Von Anfang an wurde das Radioteleskop Effelsberg sehr vielseitig eingesetzt:
spektroskopische Untersuchungen der Sternentstehung in einer Vielzahl von Atom-
und Moleküllinien, Beobachtungen von Pulsaren, den kompakten Überresten
gewaltiger Supernova-Explosionen, die Bestimmung des Magnetfeldes unserer
Milchstraße und anderer Galaxien, und schließlich Beobachtungen in einem
weltweiten Verbund von Radioteleskopen (Very Long Baseline Interferometry
oder VLBI), um eine möglichst hohe Winkelauflösung oder Trennschärfe zu
erzielen.
Im Lauf der Jahre sind dann die Beobachtungen bei höheren Radiofrequenzen, im
Bereich der Millimeter-Wellenlängen, immer wichtiger geworden. Das hat zwei
Ursachen: zum einen wird mit kürzerer Wellenlänge auch die Winkelauflösung des
100-Metern-Teleskops immer besser (bei 2,8 Zentimeter Wellenlänge entspricht sie
beispielsweise ziemlich genau der Auflösung des menschlichen Auges für
sichtbares Licht), zum anderen sind vor allem im unteren Zentimeter- und
Millimeter-Wellenbereich viele Atom- und Moleküllinien zu finden, die für die
Untersuchung von Sternentstehungsgebieten von Bedeutung sind.

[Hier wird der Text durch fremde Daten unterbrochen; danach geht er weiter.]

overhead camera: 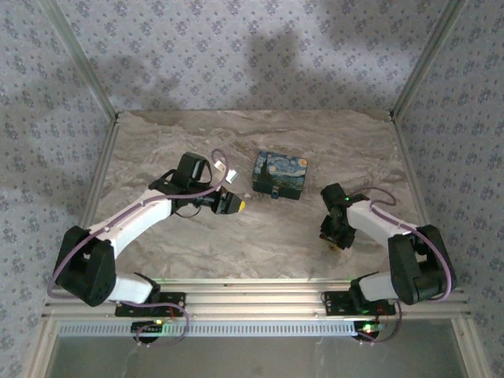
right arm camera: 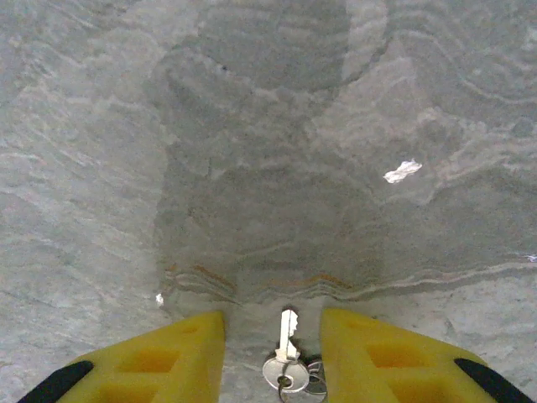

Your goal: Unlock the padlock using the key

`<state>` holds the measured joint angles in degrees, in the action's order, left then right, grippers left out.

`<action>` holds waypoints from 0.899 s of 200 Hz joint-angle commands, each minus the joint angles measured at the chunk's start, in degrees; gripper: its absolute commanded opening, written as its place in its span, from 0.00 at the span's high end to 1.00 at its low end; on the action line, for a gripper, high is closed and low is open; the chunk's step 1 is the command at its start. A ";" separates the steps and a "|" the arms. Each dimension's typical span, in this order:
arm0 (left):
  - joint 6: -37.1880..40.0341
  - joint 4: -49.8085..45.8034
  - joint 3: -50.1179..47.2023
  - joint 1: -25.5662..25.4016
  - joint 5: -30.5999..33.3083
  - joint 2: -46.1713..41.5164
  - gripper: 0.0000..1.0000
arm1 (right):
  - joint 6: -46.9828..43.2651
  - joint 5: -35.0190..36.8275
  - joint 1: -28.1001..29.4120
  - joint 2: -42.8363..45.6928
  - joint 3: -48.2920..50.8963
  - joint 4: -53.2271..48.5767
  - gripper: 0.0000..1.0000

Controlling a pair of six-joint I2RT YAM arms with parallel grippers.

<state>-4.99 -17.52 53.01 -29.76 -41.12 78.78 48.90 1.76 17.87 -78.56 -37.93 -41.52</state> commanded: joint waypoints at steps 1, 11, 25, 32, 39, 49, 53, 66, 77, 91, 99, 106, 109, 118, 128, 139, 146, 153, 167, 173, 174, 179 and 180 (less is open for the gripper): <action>0.25 1.57 0.15 -0.32 -1.63 -1.97 0.64 | 1.90 0.82 0.15 -1.59 0.86 1.18 0.66; 0.25 1.41 0.21 -0.36 -1.68 -2.16 0.64 | 1.87 1.07 0.20 -1.83 0.86 1.11 0.68; 0.33 0.94 0.32 -0.39 -1.68 -2.44 0.64 | 1.81 1.06 0.32 -1.95 0.87 1.07 0.72; 0.33 0.79 0.34 -0.39 -1.53 -2.72 0.64 | 1.72 1.05 0.47 -1.91 0.84 1.00 0.74; 0.38 0.60 0.26 -0.37 -1.44 -2.91 0.64 | 1.73 0.97 0.74 -1.91 0.86 0.86 0.76; 0.42 0.47 0.08 -0.33 -1.25 -3.32 0.64 | 1.71 1.01 1.18 -2.00 0.87 0.83 0.81; 0.42 0.40 0.02 -0.41 -1.16 -3.45 0.64 | 1.63 0.97 1.41 -1.96 0.84 0.91 0.83; 0.38 0.07 -0.20 -0.38 -0.98 -3.79 0.64 | 1.53 0.99 2.00 -2.25 0.77 0.88 0.88; 0.31 -0.26 -0.28 -0.34 -0.92 -4.04 0.63 | 1.37 0.71 2.50 -2.40 0.62 0.99 0.93; 0.26 -0.65 -0.36 -0.32 -0.80 -4.35 0.63 | 1.32 0.29 3.12 -2.48 0.59 1.50 0.97; 0.24 -0.80 -0.52 -0.38 -0.71 -4.64 0.63 | 1.32 -0.06 3.52 -2.39 0.53 1.99 0.98; 0.08 -0.91 -0.64 -0.38 -0.58 -4.87 0.63 | 1.34 -0.47 3.91 -2.43 0.46 2.67 1.00; 0.09 -0.98 -0.76 -0.34 -0.54 -4.96 0.63 | 1.32 -0.81 4.14 -2.40 0.36 3.01 1.00; 0.08 -0.98 -0.96 -0.39 -0.41 -5.29 0.63 | 1.33 -1.47 4.85 -2.25 0.03 4.18 1.00; 0.07 -1.24 -1.14 -0.39 -0.20 -5.64 0.63 | 1.35 -2.08 6.01 -2.15 -0.67 5.45 1.00; 0.12 -1.44 -1.26 -0.37 -0.14 -5.88 0.63 | 0.82 -2.37 7.54 -2.27 -2.09 6.66 1.00; 0.07 -1.55 -1.33 -0.38 -0.03 -6.05 0.63 | 0.67 -2.27 8.53 -2.48 -3.16 6.80 1.00; 0.06 -1.64 -1.42 -0.37 -0.01 -6.24 0.63 | 0.42 -2.16 9.54 -2.88 -4.34 6.80 1.00; -0.06 -1.72 -1.59 -0.36 0.08 -6.58 0.63 | -0.32 -2.37 11.37 -3.80 -6.67 6.80 1.00; -0.05 -1.73 -1.68 -0.36 0.16 -6.70 0.63 | -0.55 -2.32 12.07 -4.25 -7.73 6.80 1.00; -0.08 -1.73 -1.68 -0.37 0.16 -6.80 0.63 | -0.56 -2.30 12.18 -4.37 -7.88 6.80 1.00; -0.09 -1.73 -1.75 -0.36 0.23 -6.92 0.63 | -0.77 -2.17 12.78 -4.62 -8.76 6.81 1.00; -0.10 -1.73 -1.76 -0.37 0.24 -6.90 0.63 | -0.85 -2.14 12.88 -4.69 -8.97 6.80 1.00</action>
<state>-5.02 -18.26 51.81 -29.76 -41.01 74.04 49.47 2.28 28.16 -81.87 -42.30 -38.39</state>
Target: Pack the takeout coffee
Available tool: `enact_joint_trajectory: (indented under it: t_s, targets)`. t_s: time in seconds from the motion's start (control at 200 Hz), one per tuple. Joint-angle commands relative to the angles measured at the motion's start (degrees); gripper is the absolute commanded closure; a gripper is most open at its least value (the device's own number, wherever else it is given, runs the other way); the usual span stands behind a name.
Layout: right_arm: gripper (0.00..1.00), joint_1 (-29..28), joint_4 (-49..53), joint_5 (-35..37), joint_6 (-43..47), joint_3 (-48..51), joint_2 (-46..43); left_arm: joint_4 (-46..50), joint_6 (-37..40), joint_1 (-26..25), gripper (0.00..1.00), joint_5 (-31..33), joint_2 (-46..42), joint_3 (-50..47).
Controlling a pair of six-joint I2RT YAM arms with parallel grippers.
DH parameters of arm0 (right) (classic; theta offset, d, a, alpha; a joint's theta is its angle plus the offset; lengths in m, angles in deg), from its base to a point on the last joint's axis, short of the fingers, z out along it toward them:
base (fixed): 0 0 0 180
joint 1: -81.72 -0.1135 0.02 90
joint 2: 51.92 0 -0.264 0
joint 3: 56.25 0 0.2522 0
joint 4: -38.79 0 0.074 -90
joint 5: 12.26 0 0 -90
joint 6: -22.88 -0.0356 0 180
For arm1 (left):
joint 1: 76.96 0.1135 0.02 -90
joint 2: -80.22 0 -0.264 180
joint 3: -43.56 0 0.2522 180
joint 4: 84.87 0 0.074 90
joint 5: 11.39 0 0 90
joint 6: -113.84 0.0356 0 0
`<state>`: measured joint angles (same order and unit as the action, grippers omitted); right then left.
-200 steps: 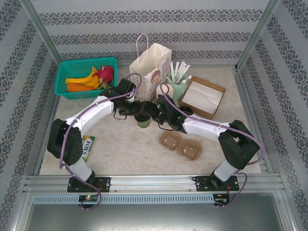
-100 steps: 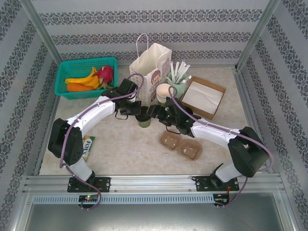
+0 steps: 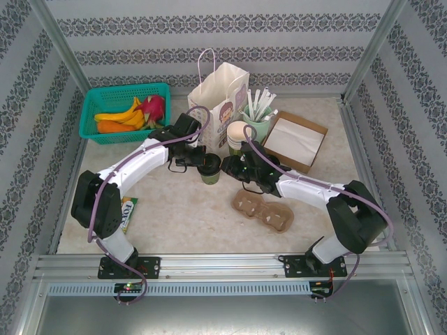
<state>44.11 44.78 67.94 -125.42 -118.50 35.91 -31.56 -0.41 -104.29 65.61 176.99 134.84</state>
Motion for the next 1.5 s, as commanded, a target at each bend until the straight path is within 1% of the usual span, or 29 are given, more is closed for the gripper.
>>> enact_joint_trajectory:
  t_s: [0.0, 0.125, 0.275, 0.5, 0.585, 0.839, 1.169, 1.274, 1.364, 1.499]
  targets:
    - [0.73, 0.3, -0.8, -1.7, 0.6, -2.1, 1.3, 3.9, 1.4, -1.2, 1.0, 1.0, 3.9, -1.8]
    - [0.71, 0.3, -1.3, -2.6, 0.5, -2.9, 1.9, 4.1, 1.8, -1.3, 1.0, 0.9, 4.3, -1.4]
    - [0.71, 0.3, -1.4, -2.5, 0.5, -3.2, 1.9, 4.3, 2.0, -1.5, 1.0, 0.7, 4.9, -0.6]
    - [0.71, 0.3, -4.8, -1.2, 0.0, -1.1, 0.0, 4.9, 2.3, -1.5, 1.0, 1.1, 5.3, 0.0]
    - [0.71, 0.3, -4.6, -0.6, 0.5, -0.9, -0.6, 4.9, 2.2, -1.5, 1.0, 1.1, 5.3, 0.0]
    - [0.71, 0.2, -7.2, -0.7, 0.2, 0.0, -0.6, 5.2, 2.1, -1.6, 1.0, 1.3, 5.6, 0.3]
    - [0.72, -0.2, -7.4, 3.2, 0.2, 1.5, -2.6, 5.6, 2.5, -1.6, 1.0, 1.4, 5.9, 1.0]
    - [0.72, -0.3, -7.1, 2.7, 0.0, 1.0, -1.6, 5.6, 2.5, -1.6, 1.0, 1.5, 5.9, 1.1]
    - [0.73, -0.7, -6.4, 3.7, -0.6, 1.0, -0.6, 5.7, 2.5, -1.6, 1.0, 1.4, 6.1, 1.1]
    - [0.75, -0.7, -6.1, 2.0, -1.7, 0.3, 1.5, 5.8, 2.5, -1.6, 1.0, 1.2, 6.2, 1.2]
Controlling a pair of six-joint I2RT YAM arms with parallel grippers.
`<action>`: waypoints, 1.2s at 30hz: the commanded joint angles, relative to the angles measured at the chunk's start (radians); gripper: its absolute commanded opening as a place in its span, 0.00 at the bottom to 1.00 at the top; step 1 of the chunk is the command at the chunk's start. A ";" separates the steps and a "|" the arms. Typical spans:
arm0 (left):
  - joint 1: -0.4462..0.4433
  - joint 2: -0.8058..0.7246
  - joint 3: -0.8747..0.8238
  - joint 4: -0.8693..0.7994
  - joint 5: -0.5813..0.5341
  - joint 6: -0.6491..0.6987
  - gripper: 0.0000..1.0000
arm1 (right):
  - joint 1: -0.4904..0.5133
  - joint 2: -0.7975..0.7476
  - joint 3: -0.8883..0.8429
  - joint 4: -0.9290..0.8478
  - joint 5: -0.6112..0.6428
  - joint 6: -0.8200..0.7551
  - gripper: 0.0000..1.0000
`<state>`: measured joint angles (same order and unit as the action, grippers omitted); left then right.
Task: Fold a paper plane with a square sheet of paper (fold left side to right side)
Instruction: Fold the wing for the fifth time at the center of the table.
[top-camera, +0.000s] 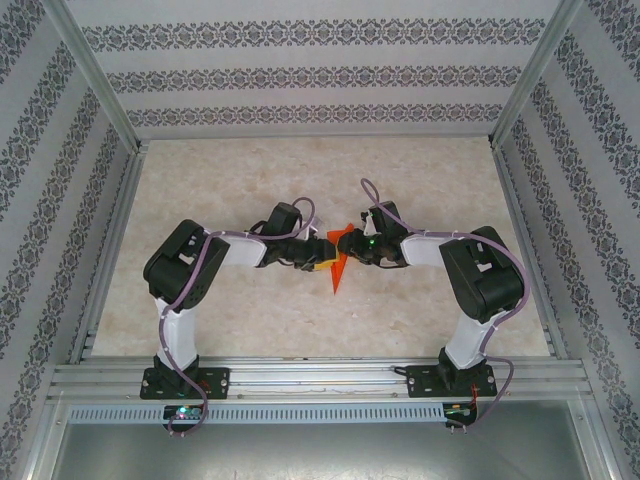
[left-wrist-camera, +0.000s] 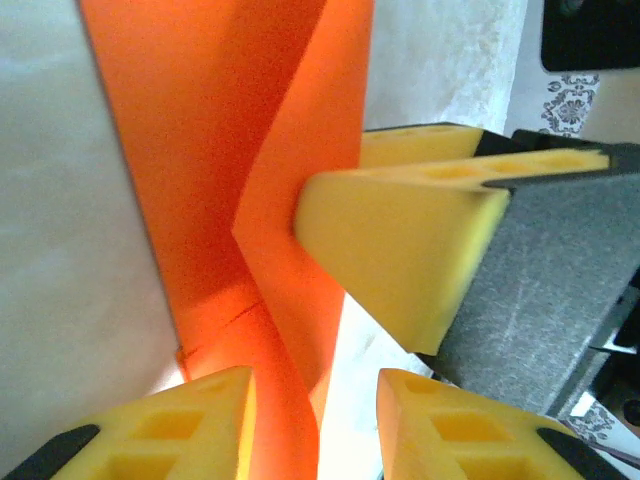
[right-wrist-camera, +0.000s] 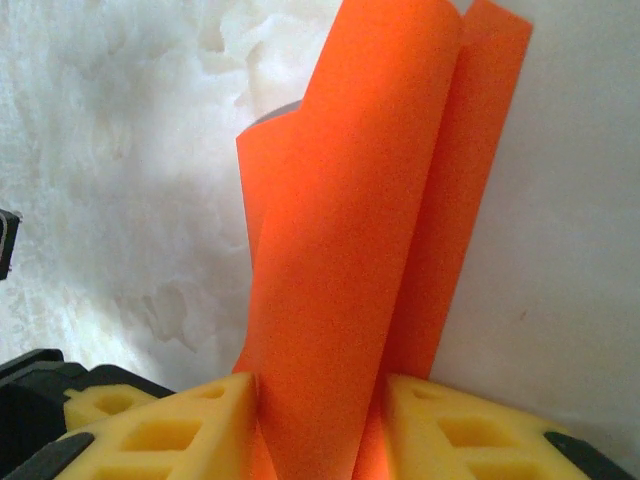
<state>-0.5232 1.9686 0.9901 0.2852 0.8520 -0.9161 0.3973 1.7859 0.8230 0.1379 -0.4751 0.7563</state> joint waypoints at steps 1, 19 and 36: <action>0.011 -0.011 0.012 -0.043 -0.006 0.037 0.37 | 0.011 0.044 0.001 -0.049 0.039 -0.019 0.39; 0.012 0.050 0.078 -0.076 -0.023 0.069 0.16 | 0.011 0.046 0.004 -0.065 0.043 -0.027 0.39; 0.017 0.058 0.097 -0.188 -0.090 0.149 0.07 | 0.018 0.053 0.024 -0.121 0.062 -0.057 0.39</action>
<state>-0.5213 2.0022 1.0622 0.1486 0.7837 -0.8085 0.4023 1.7927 0.8494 0.0879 -0.4637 0.7292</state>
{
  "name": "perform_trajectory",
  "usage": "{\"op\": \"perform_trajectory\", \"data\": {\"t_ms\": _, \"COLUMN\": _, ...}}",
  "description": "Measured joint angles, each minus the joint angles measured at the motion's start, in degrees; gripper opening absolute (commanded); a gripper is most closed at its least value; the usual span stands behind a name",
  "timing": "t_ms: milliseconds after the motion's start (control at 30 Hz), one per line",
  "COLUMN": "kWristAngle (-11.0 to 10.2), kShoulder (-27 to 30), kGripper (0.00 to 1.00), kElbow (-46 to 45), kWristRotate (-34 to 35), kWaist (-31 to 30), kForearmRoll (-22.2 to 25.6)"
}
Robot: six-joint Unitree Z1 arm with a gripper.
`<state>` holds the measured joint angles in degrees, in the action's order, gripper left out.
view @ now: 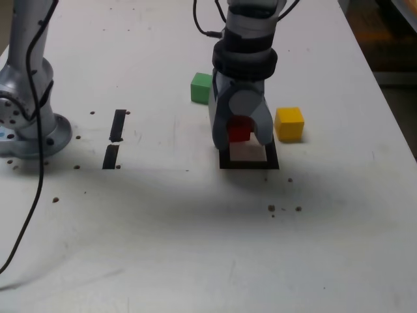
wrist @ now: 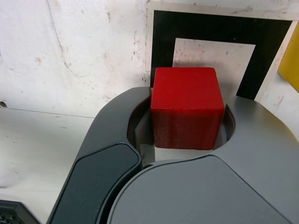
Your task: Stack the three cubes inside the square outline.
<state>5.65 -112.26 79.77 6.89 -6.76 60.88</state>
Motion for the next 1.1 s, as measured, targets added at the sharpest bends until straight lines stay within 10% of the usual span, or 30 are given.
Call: {"op": "perform_trajectory", "data": {"t_ms": 1100, "kWristAngle": 2.13, "kShoulder": -2.01, "kGripper": 0.45, "kElbow": -2.34, "kWristRotate": -0.97, "kWaist": 0.00, "kForearmRoll": -6.43}}
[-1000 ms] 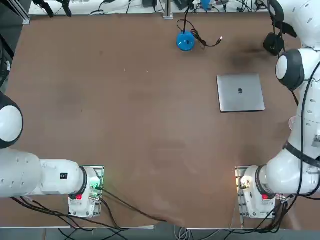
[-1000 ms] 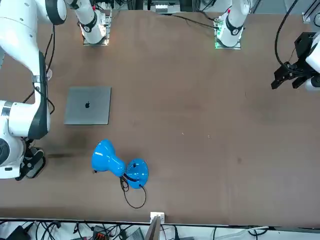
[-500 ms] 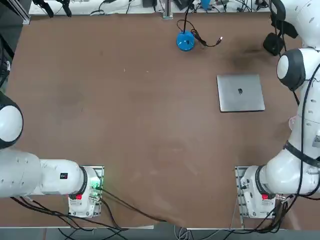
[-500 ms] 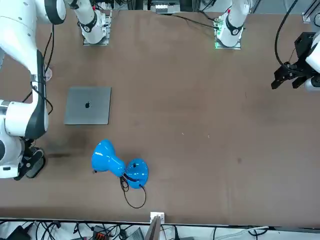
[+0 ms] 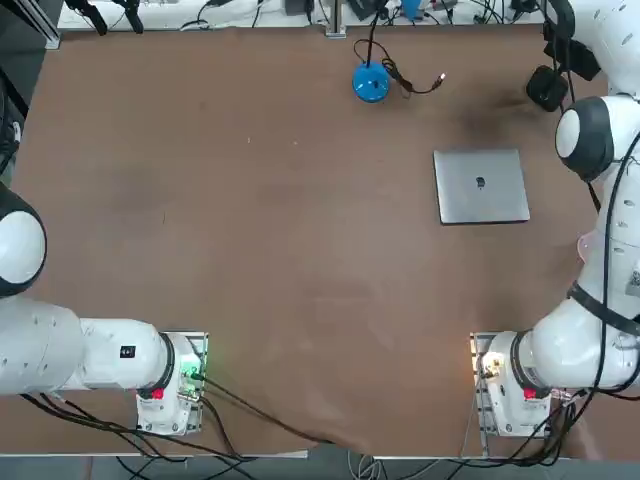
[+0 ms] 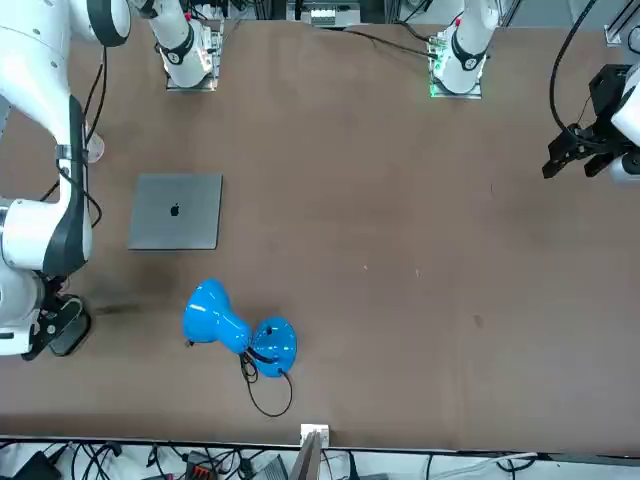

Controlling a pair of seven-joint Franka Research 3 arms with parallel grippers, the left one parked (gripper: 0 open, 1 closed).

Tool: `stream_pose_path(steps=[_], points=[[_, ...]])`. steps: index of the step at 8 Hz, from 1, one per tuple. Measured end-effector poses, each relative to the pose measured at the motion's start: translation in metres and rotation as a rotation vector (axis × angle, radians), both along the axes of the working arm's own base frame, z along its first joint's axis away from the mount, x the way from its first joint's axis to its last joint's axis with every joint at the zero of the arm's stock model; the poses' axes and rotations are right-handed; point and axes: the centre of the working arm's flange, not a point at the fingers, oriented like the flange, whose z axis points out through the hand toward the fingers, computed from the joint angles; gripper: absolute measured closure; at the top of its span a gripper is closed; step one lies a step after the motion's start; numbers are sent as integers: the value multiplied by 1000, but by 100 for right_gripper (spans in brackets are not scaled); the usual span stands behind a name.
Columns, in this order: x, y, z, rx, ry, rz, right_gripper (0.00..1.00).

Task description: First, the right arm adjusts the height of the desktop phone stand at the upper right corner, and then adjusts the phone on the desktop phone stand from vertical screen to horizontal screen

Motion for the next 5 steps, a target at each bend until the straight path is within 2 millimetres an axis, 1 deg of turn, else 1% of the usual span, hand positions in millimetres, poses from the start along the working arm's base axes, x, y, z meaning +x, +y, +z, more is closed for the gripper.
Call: stream_pose_path(steps=[2,3,5], points=[[-1,2,14,28,-25,-6,8],[-2,3,23,60,-47,-26,0],[-5,0,39,128,-120,-144,0]])
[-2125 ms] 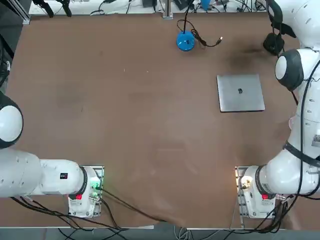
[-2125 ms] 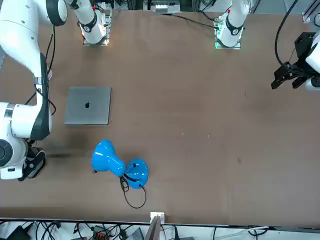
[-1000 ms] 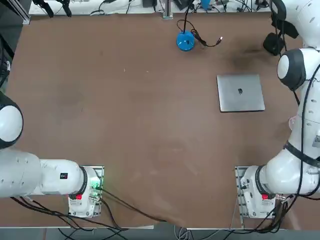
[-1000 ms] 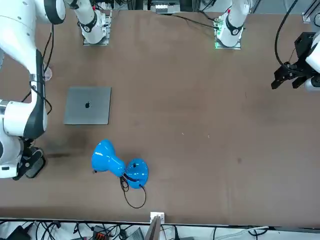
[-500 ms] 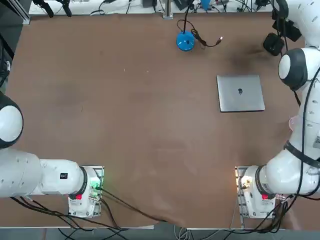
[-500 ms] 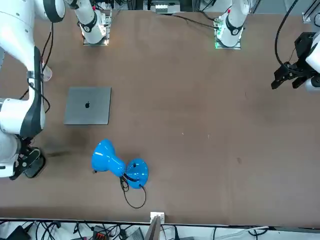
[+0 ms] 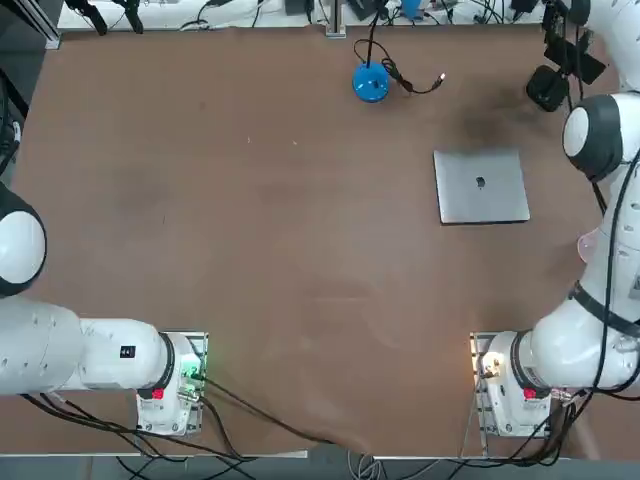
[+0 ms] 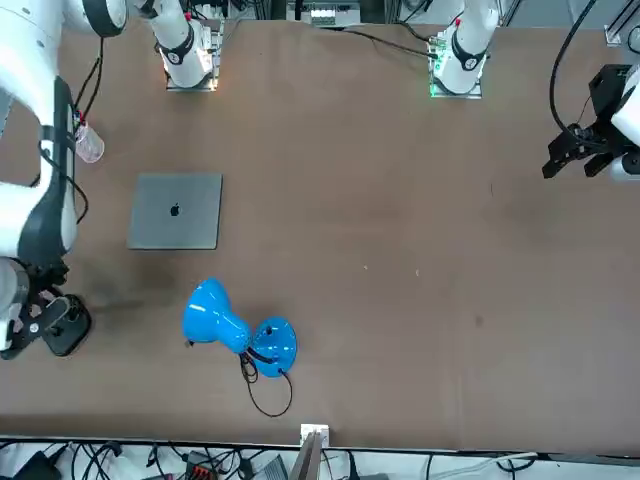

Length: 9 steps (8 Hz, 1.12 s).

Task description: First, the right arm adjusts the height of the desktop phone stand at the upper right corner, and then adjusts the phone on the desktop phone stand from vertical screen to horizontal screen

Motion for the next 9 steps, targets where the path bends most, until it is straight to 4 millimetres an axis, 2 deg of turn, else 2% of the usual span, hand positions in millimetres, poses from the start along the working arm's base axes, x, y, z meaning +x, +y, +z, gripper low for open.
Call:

1972 lag die geplante kürzeste Wellenlänge bei 2 Zentimetern und bereits Mitte
der siebziger Jahre wurden erfolgreiche Tests bei 7 Millimetern Wellenlänge
durchgeführt. Heute sind Beobachtungen bei 7 und 9 Millimetern Wellenlänge
bereits Routine. Zu Beginn der neunziger Jahre wurden die ersten Beobachtungen
bei 3 Millimetern Wellenlänge durchgeführt. Mit dem neuen Sekundärspiegel sind
auch bei den kürzesten Wellenlängen an der Grenze des Empfangsbereichs optimale
Messbedingungen mit dem 100-Meter-Radiotelekop gewährleistet.